YOUR ASSIGNMENT:
Take each line below that has "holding" and copy it.

DATA RECORDS:
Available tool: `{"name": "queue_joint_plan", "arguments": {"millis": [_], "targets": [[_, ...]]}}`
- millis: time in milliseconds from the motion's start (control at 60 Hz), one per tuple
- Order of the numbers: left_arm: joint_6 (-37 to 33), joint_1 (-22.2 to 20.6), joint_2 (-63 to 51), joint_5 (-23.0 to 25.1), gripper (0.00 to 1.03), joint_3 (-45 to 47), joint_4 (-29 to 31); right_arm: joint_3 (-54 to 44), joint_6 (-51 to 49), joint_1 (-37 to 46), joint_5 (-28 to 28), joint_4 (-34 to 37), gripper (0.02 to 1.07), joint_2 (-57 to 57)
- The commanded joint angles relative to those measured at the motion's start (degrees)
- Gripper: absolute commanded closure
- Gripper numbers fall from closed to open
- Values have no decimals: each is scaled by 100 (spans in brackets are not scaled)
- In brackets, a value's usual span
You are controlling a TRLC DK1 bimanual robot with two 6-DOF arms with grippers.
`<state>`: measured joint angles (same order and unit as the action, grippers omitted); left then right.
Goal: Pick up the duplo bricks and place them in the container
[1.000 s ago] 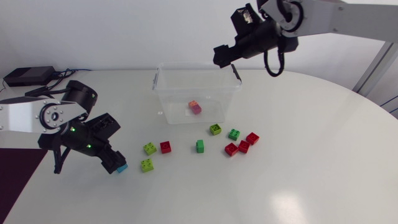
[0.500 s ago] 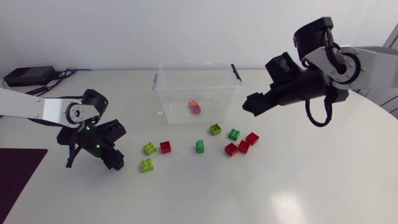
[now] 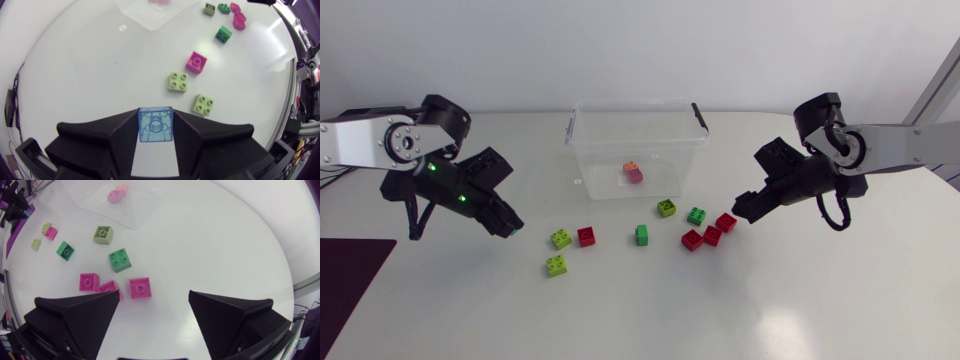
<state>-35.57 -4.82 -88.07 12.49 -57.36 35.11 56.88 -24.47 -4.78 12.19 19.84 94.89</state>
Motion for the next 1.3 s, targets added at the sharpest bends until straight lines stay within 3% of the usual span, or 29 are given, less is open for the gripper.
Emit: {"name": "queue_joint_plan", "arguments": {"millis": [0, 217, 633, 717, 767, 833, 850, 867, 917, 1100, 1150, 1183, 1200, 1250, 1283], "targets": [[200, -107, 255, 263, 87, -363, 92, -98, -313, 47, 21, -138, 7, 337], [736, -362, 308, 588, 87, -1022, -4, -11, -497, 29, -41, -340, 7, 908], [2037, -801, -149, 843, 87, -1805, -1402, 262, -594, -261, -102, -560, 13, 1418], [2221, -942, -342, 843, 87, -1919, -1701, 288, -577, -331, -120, -568, 26, 1506], [2309, -1012, -465, 843, 87, -1980, -1850, 271, -577, -357, -129, -612, 40, 1532], [2450, -1056, -632, 843, 87, -2103, -2008, 236, -568, -384, -146, -674, 63, 1524], [2520, -1083, -720, 843, 87, -2156, -2105, 218, -568, -384, -164, -709, 75, 1506], [2546, -1091, -773, 843, 87, -2183, -2140, 209, -568, -384, -164, -709, 77, 1497], [2713, -1118, -940, 843, 87, -2323, -2290, 156, -559, -375, -164, -718, 82, 1374], [2986, -1381, -1564, 482, 86, -2798, -2720, 60, -559, -322, -173, -445, 82, 724], [3004, -1460, -1757, 192, 83, -2921, -2870, 60, -559, -331, -173, -322, 82, 486], [3004, -1504, -1845, 17, 75, -2956, -2958, 60, -541, -357, -173, -252, 82, 363], [3004, -1548, -1986, -317, 50, -3009, -3072, 77, -506, -419, -173, -155, 82, 117], [2968, -1566, -2065, -616, 27, -3000, -3204, 121, -480, -498, -173, -24, 82, -120], [2951, -1566, -2091, -704, 19, -2982, -3221, 156, -445, -542, -173, 64, 82, -243]]}}
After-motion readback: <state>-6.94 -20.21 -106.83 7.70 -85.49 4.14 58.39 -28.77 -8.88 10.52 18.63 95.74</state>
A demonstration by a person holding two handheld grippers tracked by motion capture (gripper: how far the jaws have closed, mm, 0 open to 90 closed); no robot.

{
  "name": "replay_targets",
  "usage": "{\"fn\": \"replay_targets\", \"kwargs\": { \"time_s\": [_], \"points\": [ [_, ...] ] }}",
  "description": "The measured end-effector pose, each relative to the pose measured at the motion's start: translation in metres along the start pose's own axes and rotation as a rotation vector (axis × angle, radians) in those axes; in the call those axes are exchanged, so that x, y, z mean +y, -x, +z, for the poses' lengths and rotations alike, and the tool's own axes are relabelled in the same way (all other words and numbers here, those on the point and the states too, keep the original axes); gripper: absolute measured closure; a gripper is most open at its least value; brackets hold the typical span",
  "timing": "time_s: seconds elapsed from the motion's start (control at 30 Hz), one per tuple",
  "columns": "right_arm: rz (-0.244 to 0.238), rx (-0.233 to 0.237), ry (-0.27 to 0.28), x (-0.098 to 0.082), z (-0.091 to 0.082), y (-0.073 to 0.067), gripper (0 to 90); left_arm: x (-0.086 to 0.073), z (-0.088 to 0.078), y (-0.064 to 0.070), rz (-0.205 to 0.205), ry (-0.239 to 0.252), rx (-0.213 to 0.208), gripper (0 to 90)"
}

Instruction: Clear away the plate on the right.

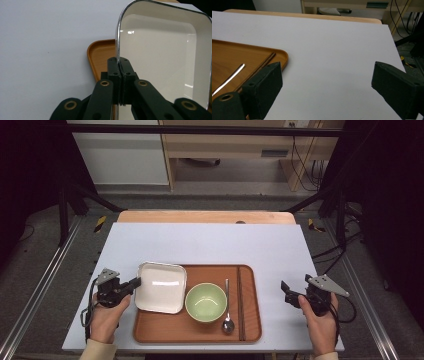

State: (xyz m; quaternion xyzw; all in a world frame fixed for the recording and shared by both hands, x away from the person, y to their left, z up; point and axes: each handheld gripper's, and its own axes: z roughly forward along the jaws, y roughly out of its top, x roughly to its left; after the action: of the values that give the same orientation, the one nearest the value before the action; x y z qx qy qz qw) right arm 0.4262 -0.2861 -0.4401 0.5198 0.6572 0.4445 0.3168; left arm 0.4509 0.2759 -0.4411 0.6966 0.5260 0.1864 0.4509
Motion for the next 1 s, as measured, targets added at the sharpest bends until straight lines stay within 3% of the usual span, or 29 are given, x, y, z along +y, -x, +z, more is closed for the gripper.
{"fn": "replay_targets", "kwargs": {
  "time_s": [0.2, 0.37, 0.7, 1.0],
  "points": [
    [0.029, 0.022, -0.013, -0.001, 0.003, 0.003, 9.6, 0.003, 0.013, 0.001, -0.011, -0.036, -0.009, 88.4],
    [0.037, 0.028, -0.021, -0.001, 0.003, 0.003, 9.2, 0.0, 0.019, 0.004, -0.004, -0.04, 0.012, 87.6],
    [0.096, 0.057, -0.039, -0.002, 0.006, 0.007, 9.2, -0.009, 0.021, 0.005, -0.031, -0.045, 0.0, 88.2],
    [0.091, 0.056, -0.036, -0.002, 0.005, 0.008, 9.2, -0.015, 0.026, 0.006, -0.014, -0.057, 0.003, 87.6]
  ]
}}
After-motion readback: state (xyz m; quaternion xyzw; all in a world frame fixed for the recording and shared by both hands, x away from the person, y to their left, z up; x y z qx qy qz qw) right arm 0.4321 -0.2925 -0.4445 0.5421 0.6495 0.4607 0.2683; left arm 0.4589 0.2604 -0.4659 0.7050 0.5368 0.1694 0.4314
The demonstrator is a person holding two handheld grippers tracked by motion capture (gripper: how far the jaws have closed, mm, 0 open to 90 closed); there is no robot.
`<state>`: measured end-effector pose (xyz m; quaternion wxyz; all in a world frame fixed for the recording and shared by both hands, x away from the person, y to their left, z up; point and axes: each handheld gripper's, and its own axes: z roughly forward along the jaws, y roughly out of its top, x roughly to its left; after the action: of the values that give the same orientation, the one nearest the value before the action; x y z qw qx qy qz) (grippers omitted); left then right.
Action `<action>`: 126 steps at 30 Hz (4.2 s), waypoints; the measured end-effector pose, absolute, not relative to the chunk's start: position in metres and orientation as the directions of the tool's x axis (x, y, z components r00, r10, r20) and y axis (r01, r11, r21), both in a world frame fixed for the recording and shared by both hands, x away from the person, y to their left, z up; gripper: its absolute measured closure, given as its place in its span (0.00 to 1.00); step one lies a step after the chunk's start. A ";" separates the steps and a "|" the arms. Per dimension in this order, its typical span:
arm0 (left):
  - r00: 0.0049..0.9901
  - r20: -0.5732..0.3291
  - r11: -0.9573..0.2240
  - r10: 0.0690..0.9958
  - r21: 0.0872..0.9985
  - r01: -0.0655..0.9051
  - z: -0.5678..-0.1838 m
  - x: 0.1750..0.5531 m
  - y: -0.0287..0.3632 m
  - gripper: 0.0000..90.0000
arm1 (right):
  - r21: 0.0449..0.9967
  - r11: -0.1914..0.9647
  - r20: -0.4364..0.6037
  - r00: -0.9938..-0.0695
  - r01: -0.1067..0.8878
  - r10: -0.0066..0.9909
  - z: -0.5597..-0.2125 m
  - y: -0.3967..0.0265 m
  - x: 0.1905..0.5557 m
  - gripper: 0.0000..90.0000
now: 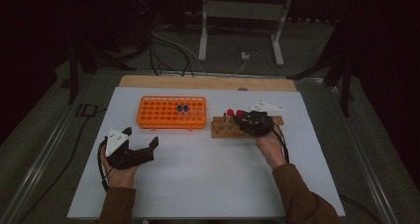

REPLY TO THE TASK:
A demonstration by a person holding two handheld grippers tracked by motion capture (gripper: how far the jaws have closed, mm, 0 open to 90 closed); no robot.
The demonstrator is a person holding two handheld grippers tracked by motion capture (gripper: how far the jaws have closed, mm, 0 open to 90 closed); there is no robot.

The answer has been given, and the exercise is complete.